Consent to participate in research
Participants must always be asked for their consent to take part in the research. Consent must be documented, meaning it must be verifiable afterwards.
You can document consent in the following ways:
- By requesting a signature on the consent form.
- By asking for verbal consent at the beginning of the interview recording.
- By including a mandatory checkbox at the beginning of a survey, e.g., “I have read the privacy notice, research notification, and consent form, and I give my consent.”
Consent to participate must be requested regardless of whether it is listed as the legal basis for processing personal data in the privacy notice. The participant must have sufficient information about the research before they can agree to take part. For example, they should know what data will be collected about them and why, and what participation in the research requires from them (e.g., how long it takes to complete the survey or how interviews are scheduled). These details are described in the research notification.
When consent is the legal basis for processing (i.e., the study is not considered scientific research), special attention must be paid to the content of the consent and how it is requested, because giving consent must be an active decision.
Here are links to the consent form templates:
- Consent as the lawful basis for processing personal data: Consent to personal data processing and participation
- Public interest as the lawful basis for processing personal data (= scientific research): Appendix 7. Consent form for research subjects (the informed consent process 2/2) | University of Jyväskylä
How do I confirm and verify consent in a survey?
Attach the research notification, privacy notice, and consent form at the beginning of the survey.
Include a mandatory checkbox where the participant confirms that they have read and understood the documents.
It is advisable to provide the consent form (or equivalent information) to the participant even if no signature is required. This ensures that the participant has all the necessary information they need to make an informed decision.
If the participant is under 15 years old, the consent of the guardian is usually also required for participation in the study.
PROTECTING PARTICIPANTS
As a researcher, your task is to protect the participants and the research data containing their personal data.

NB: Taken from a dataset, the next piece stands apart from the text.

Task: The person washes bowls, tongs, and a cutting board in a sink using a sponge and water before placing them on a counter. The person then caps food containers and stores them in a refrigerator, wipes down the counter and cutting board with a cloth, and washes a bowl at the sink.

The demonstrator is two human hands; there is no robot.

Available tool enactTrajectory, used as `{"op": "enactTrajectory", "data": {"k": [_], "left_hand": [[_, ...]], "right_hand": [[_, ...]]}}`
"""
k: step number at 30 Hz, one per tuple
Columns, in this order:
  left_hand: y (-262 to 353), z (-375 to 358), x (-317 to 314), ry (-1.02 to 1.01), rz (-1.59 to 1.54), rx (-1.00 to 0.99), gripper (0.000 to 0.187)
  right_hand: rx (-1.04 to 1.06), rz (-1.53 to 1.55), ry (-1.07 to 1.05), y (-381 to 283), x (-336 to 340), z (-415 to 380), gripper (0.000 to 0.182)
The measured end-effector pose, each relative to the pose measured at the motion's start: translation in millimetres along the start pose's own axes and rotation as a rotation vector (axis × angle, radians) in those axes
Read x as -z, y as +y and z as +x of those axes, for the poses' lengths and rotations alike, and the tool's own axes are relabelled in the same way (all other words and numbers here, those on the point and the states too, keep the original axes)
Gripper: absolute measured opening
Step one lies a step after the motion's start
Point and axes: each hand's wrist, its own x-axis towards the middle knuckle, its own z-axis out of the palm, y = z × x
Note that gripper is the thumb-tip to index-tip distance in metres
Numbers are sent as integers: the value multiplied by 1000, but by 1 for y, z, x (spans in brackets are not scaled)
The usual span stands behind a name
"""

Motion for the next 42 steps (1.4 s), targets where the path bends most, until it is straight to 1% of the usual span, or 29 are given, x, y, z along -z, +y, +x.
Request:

Practices that help protect participants include data minimisation, secure and data protection regulation–compliant storage and processing of the data, as well as anonymisation or pseudonymisation of personal data.
Data security
- If your dataset contains personal data, the information cannot be stored just anywhere. For example, you cannot use personal, commercial cloud services like Google Drive or iCloud.
- You also need secure software and devices for collecting and processing the data.
- More information on data security can be found in this educational resource section: Data security.
Data minimisation
- Only collect personal data that is truly necessary for your research. Do not collect extra or irrelevant information.
- For example, if the participant’s age is not relevant to your study, do not ask for it. It is usually better to collect information such as age or years of work experience in ranges, e.g., “5–10 years of work experience.”
- Sometimes an interviewee may share more information than the interviewer asked for. In such cases, the extra data should be removed from the dataset.
- Avoid situations where you collect special categories of personal data (such as health information) or sensitive data (such as personal experiences of domestic violence or bullying) combined with direct identifiers (such as voice or name).
Pseudonymisation
Personal data must be pseudonymised whenever possible.
- Names, place of residence, and other personal data of participants are replaced with codes.
- The code key must be stored separately from the dataset in a secure location, such as a locked desk drawer. With the code key, it is still possible to identify individual participants in the dataset.
- A code key is typically a list that includes, for example, the participant’s name and the corresponding alias or number. An alias might be “Interviewee 1,” “Interviewee 2,” etc.
- In addition to coding direct identifiers, pseudonymisation also requires removing indirect identifiers from open-ended survey responses or interview transcripts.
- Indirect identifiers can be removed by:
- Classifying values, e.g., age groups: “15–20 years,” “20–25 years,” etc.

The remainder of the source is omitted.